2) Install python dependencies (MAGIA folder):

make python_deps

3) Download Bender (MAGIA folder):

make bender

4) Clone the dependencies and generate the compilation script (MAGIA folder):

make update-ips > update-ips.log <mesh_dv>

4*) Apply FlooNoC patch - currently FlooNoC requires this step but should not need it in the future (MAGIA folder):

make floonoc-patch

5) Build the hardware (MAGIA folder):

make build-hw > build-hw.log <mesh_dv> <fast_sim>

6) Compile the test code (MAGIA folder):

make all <test>

7) Run test (MAGIA folder):

make run <test> <gui> <mesh_dv>

Full example:

make python_venv
source setup_env.sh
make python_deps
make bender
make update-ips > update-ips.log
make build-hw > build-hw.log fast_sim=1
make all test=fsync_test
make run test=fsync_test

⚙️ Architecture

Tile

The central piece of the architecture is the MAGIA tile containing a GeMM accelerator, a DMA engine, a multi-banked L1 SPM and a lightweight control core. The L1 features interleaved memory banks that compose the Tightly-Coupled Data Memory (TCDM). Each tile has access to the global L2 and to a subset of other tiles’ L1, accessing the latter via on-chip remote direct memory access (RDMA). Inter-tile and global communication is carried out through a 2-channel 32-bit AXI4 crossbar (XBAR). External tiles and the core access the L1 through an OpenBus Interface (OBI) XBAR and an atomic memory operation (AMO) hardware module.

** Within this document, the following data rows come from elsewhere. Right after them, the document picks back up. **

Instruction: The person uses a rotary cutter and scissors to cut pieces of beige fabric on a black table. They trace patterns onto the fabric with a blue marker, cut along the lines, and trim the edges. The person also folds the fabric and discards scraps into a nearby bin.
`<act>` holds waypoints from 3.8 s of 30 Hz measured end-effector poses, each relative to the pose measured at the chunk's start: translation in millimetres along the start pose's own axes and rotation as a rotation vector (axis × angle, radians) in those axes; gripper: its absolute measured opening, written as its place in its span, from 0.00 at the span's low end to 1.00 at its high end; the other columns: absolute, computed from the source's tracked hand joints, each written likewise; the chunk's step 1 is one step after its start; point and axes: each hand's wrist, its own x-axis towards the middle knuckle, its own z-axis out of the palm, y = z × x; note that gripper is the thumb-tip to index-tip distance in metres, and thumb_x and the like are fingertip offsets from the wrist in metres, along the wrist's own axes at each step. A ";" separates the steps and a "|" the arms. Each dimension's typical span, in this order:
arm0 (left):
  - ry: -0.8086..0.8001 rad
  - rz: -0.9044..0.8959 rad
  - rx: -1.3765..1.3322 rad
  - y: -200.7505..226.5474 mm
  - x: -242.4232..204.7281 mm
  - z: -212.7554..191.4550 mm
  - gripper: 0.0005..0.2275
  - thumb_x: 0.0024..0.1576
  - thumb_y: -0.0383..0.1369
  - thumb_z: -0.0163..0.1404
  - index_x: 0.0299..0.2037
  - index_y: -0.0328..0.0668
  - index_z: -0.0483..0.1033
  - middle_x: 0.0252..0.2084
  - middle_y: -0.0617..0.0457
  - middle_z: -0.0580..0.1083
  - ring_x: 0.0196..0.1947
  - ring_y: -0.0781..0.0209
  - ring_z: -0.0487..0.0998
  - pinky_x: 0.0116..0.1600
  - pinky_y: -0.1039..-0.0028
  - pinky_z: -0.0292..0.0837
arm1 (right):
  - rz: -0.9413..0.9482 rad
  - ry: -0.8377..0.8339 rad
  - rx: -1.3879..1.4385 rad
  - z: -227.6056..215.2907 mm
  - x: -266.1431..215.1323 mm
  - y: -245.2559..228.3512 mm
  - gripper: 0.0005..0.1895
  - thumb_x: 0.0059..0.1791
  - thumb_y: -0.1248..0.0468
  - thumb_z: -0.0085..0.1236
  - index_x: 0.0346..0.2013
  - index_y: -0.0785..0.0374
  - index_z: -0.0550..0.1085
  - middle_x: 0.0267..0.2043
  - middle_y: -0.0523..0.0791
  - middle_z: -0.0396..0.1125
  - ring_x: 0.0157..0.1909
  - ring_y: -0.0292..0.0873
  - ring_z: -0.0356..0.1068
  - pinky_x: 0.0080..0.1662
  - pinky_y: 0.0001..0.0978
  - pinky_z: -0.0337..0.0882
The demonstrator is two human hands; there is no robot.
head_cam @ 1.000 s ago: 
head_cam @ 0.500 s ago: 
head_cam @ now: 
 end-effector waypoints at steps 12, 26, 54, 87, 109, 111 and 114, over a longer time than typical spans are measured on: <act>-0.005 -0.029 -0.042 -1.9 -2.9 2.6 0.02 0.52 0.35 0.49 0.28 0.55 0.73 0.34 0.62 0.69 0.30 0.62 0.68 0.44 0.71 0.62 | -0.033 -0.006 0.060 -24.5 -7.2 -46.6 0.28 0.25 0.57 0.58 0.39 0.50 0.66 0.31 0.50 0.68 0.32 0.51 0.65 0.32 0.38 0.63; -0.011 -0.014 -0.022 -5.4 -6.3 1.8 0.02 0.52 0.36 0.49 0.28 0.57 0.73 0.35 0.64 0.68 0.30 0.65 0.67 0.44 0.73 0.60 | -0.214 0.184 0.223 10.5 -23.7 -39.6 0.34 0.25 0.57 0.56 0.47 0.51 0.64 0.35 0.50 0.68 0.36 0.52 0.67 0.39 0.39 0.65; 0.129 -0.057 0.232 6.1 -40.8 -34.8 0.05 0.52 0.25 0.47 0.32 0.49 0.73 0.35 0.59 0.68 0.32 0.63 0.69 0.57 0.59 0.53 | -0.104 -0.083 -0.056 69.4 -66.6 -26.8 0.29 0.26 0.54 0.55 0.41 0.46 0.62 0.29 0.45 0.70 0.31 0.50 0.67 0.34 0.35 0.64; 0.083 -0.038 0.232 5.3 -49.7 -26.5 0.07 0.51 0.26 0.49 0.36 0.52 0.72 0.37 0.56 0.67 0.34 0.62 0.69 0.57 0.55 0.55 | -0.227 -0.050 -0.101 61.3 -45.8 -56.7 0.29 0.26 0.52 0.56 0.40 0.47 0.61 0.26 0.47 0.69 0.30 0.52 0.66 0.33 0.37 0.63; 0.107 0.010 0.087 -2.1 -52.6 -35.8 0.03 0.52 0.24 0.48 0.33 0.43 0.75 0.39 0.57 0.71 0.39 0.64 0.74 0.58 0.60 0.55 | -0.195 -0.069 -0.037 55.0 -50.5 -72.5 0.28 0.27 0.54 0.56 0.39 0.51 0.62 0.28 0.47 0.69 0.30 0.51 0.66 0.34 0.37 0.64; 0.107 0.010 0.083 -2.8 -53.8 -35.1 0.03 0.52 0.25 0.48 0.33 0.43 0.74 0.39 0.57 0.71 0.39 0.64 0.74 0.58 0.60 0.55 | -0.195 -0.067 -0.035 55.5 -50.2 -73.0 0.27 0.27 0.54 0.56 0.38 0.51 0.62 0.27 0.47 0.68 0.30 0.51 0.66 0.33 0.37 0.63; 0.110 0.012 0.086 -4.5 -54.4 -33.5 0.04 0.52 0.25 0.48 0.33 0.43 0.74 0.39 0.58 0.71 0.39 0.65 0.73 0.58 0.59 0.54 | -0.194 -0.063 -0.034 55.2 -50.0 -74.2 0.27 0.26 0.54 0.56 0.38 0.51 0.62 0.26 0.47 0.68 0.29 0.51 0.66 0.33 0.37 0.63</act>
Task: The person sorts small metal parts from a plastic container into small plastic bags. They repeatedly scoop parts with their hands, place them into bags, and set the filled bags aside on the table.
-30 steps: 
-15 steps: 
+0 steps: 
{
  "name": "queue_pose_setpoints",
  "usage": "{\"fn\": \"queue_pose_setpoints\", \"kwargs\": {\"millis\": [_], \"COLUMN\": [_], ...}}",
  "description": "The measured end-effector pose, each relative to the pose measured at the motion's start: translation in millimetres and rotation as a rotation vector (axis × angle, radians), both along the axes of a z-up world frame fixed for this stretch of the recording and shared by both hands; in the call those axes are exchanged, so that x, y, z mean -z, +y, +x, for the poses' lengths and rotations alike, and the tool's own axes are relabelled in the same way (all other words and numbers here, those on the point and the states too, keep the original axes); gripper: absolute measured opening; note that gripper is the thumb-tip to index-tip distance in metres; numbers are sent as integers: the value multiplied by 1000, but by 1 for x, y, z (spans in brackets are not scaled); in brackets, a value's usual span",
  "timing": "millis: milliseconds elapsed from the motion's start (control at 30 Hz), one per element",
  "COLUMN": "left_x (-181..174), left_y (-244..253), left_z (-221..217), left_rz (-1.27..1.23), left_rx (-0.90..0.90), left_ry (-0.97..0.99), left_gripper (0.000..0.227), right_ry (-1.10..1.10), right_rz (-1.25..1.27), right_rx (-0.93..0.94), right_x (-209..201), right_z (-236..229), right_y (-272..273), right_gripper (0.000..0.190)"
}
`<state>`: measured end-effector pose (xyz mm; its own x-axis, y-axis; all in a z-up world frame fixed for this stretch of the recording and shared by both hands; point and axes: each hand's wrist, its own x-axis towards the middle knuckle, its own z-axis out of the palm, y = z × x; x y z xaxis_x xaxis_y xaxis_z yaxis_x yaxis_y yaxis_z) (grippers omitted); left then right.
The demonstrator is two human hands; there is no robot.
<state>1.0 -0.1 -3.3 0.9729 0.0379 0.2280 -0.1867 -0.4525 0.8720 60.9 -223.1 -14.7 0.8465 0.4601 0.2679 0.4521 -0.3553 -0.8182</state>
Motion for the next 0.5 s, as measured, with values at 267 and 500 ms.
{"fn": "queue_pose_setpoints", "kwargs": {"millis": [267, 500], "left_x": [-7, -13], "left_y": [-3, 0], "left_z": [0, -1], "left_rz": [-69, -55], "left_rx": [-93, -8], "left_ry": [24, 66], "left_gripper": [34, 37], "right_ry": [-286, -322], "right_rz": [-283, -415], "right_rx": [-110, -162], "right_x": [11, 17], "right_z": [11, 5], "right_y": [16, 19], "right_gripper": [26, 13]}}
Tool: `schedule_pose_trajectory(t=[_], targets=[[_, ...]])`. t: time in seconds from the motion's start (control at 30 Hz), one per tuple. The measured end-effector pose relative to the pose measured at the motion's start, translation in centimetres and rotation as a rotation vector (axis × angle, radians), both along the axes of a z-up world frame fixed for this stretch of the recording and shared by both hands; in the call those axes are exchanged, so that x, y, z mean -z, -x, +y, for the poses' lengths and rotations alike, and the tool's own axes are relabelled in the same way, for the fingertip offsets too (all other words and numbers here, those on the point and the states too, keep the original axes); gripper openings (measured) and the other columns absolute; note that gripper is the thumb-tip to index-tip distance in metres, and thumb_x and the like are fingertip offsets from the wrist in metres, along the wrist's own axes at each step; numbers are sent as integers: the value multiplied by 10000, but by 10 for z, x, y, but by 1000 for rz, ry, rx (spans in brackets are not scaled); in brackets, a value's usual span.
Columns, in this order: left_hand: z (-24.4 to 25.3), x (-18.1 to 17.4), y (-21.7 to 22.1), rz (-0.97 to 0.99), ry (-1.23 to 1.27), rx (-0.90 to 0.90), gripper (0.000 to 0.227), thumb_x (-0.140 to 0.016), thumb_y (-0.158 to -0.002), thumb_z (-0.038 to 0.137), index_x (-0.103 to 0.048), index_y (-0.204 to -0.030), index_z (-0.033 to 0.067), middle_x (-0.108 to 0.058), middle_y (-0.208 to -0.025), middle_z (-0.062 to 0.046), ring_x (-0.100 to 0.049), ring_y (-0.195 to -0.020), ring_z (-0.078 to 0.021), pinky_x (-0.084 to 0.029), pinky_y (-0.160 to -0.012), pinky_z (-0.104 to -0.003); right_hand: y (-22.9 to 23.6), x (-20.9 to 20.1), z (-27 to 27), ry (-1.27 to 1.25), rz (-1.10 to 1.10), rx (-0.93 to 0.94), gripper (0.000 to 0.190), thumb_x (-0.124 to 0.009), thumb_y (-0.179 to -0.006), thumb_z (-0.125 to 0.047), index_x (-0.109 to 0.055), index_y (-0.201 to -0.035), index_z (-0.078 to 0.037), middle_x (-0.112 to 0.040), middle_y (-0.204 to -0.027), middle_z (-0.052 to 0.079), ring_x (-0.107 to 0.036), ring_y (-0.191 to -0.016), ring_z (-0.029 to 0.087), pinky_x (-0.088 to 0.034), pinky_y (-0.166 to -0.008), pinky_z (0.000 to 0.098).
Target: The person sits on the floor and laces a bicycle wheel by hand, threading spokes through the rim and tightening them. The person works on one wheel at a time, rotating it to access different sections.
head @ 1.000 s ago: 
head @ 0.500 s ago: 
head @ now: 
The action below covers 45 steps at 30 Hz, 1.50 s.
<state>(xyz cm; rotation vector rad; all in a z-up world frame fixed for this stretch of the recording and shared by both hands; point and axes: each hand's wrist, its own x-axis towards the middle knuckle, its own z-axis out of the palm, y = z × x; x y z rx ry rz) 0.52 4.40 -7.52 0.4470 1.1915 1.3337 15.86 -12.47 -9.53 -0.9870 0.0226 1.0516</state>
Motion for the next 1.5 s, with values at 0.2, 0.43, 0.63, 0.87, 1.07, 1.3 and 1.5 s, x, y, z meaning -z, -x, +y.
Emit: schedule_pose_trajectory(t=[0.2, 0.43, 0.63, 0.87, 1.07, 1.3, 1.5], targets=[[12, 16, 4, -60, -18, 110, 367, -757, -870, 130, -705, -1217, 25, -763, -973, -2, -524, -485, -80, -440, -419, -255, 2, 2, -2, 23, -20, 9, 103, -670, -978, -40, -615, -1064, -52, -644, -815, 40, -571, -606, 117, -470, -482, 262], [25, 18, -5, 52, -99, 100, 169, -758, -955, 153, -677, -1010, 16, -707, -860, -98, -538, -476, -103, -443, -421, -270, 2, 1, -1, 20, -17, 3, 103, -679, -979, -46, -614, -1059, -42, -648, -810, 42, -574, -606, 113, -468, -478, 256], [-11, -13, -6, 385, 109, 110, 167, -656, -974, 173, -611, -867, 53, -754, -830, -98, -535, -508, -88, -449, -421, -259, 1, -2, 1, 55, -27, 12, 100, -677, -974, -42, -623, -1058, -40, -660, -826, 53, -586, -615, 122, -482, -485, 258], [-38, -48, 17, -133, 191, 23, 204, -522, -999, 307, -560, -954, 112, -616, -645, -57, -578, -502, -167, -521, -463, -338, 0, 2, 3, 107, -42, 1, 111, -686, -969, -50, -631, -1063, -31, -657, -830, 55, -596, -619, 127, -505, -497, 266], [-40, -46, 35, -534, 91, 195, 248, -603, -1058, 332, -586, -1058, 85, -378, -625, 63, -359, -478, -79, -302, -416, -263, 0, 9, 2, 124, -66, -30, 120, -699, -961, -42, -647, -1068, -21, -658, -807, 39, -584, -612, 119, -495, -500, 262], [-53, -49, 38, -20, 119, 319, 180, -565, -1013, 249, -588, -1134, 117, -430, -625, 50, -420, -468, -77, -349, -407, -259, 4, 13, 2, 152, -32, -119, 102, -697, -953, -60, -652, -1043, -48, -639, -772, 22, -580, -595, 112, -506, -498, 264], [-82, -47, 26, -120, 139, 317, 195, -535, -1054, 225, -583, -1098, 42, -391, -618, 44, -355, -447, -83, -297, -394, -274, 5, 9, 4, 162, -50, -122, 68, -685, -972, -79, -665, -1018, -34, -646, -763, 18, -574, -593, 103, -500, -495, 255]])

Each tile is controlled by a cv32e40x. The system has been extended with custom instructions to program and control the iDMA, RedMulE, and FractalSync. These instructions are implemented using eXtension Interface (Xif). A dedicated dispatcher routs instructions not meant for the core to the appropriate module.

Mesh

Replicating the MAGIA tile, we scale up to a homogeneous two-dimensional (2D) mesh of compute tiles. The NoC allows access to the global west-side L2 via a number of interfaces equal to the number of rows. The mesh features a 2D XY topology with 32-bit physical links. The conversion between the AXI4 protocol, used by the compute tiles, and the network-level protocol is performed by Network Interfaces (NIs) between each tile and the near router.

Rendez-vous among tiles are managed through the FractalSync (FS) mechanism and the dedicated network.

Memory map

L1 size: 1 MB per tile (896kB Usable - 64kB Stack, 64kB Reserved (e.g. synchronization)).

L2 size: 1 GB.

Region	Range	Notes
Reserved	[0x0000_0000:0x0000_FFFF]+ID*0x0010_0000	ID is the mhartid of the Tile
Stack	[0x0001_0000:0x0001_FFFF]	[0x0001_0000:0x0001_FFFF]+ID0x0010_0000, ID > 0, are forbidden*
L1	[0x0002_0000:0x000F_FFFF]+ID*0x0010_0000	Up to 3072 tiles
L2	[0xC000_0000:0xFFFF_FFFF]
Instructions	[0xCC00_0000:0xCC00_8000]
Data	[0xCC01_0000:0xCC04_0000]
L2 Base	0xCC00_0000
Test End	0xCC03_0000
String (utoa)	0x0000_0000+ID*0x0010_0000
Print (stderr)	0xFFFF_0000
Print (stdio)	0xFFFF_0004
Synch.	0x0000_F000+ID*0x0010_0000

🖥️ Programming model

The systems supports the RV32IMA ISA and provies a set of C functions to program RedMulE, the iDMA and FractalSync. The Single Program Multiple Data (SPMD) model is used to program the system with control flow determined by the mhartid [uint32_t] returned by the get_hartid(); function.

RedMulE instructions

Performing Y = (X x W) + Y, where Y, X and W are M x K, M x N and N x K matrices respectively, can be done with the following functions:

/* Configure sizes of matrices.
 * k_size [uint16_t]: Number of columns of Y and W.
 * m_size [uint16_t]: Number of rows of Y and X.
 * n_size [uint16_t]: Number of columns of X and rows of W. 
 */  
redmule_mcnfig(k_size, m_size, n_size);

/* Provide locations of matrices and start matrix multiplication.
 * y_base [uint32_t]: Source address of W.
 * w_base [uint32_t]: Source address of W.
 * x_base [uint32_t]: Source address of X.
 */
redmule_marith(y_base, w_base, x_base);

iDMA instructions

Data transfers can occur concurently with GeMM operations. Furthermore, trasfters from and to the L1 can overlap. To start a transfer you must first configurre the iDMA transfer channel, setup transfer parameters (e.g. source address, destination address, length, stride 2, etc.) and then indicate transfer request.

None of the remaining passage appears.